YOUR GOAL: Transcribe the data underneath exactly, keeping every word in place.

Items from a data source:
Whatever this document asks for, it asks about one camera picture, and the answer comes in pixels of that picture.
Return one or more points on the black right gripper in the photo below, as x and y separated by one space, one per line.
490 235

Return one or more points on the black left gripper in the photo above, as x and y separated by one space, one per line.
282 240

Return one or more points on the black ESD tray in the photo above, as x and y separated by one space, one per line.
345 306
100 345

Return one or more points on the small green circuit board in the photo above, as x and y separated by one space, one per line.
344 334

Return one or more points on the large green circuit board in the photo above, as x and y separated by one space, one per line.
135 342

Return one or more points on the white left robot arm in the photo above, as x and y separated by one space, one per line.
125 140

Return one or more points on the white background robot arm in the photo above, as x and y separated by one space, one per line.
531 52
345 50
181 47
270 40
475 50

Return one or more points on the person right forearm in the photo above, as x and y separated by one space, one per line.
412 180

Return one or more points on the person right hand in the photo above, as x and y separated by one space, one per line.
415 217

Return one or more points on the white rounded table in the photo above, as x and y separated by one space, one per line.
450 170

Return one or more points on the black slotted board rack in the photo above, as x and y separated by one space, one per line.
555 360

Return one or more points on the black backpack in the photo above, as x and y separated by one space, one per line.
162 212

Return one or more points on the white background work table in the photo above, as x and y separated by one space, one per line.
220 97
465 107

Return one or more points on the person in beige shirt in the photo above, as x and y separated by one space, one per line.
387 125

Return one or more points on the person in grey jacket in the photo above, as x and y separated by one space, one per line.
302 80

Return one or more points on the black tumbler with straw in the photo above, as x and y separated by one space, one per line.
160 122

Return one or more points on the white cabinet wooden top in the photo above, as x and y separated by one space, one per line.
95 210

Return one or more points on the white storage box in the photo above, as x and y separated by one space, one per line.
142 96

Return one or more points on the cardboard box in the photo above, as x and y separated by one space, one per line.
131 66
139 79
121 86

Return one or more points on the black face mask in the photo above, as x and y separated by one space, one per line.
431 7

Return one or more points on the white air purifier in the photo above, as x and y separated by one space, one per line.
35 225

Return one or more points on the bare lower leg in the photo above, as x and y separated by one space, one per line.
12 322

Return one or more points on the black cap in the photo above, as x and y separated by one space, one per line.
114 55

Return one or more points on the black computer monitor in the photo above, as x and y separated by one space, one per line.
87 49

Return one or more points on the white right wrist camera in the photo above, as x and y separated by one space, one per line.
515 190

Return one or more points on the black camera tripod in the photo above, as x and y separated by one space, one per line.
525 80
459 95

ANSWER AREA:
Whatever this document asks for, it asks about one camera picture, and the answer comes in pixels of that picture.
Return one or more points on the black right gripper in the photo below, as x and y separated by one space, one per line.
490 235

Return one or more points on the black left gripper in the photo above, as x and y separated by one space, one per line.
282 240

Return one or more points on the black ESD tray in the photo above, as x and y separated by one space, one per line.
345 306
100 345

Return one or more points on the small green circuit board in the photo above, as x and y separated by one space, one per line.
344 334

Return one or more points on the large green circuit board in the photo above, as x and y separated by one space, one per line.
135 342

Return one or more points on the white left robot arm in the photo above, as x and y separated by one space, one per line.
125 140

Return one or more points on the white background robot arm in the photo above, as x and y separated by one space, one per line.
531 52
345 50
181 47
270 40
475 50

Return one or more points on the person right forearm in the photo above, as x and y separated by one space, one per line.
412 180

Return one or more points on the person right hand in the photo above, as x and y separated by one space, one per line.
415 217

Return one or more points on the white rounded table in the photo above, as x and y separated by one space, one per line.
450 170

Return one or more points on the black slotted board rack in the photo above, as x and y separated by one space, one per line.
555 360

Return one or more points on the black backpack in the photo above, as x and y separated by one space, one per line.
162 212

Return one or more points on the white background work table in the photo above, as x and y separated by one space, one per line.
220 97
465 107

Return one or more points on the person in beige shirt in the photo above, as x and y separated by one space, one per line.
387 125

Return one or more points on the person in grey jacket in the photo above, as x and y separated by one space, one per line.
302 80

Return one or more points on the black tumbler with straw in the photo above, as x and y separated by one space, one per line.
160 122

Return one or more points on the white cabinet wooden top in the photo above, as x and y separated by one space, one per line.
95 210

Return one or more points on the white storage box in the photo above, as x and y separated by one space, one per line.
142 96

Return one or more points on the cardboard box in the photo above, as x and y separated by one space, one per line.
131 66
139 79
121 86

Return one or more points on the black face mask in the photo above, as x and y separated by one space, one per line.
431 7

Return one or more points on the white air purifier in the photo above, as x and y separated by one space, one per line.
35 225

Return one or more points on the bare lower leg in the photo above, as x and y separated by one space, one per line.
12 322

Return one or more points on the black cap in the photo above, as x and y separated by one space, one per line.
114 55

Return one or more points on the black computer monitor in the photo above, as x and y separated by one space, one per line.
87 49

Return one or more points on the white right wrist camera in the photo above, as x and y separated by one space, one per line.
515 190

Return one or more points on the black camera tripod in the photo above, as x and y separated by one space, one per line.
525 80
459 95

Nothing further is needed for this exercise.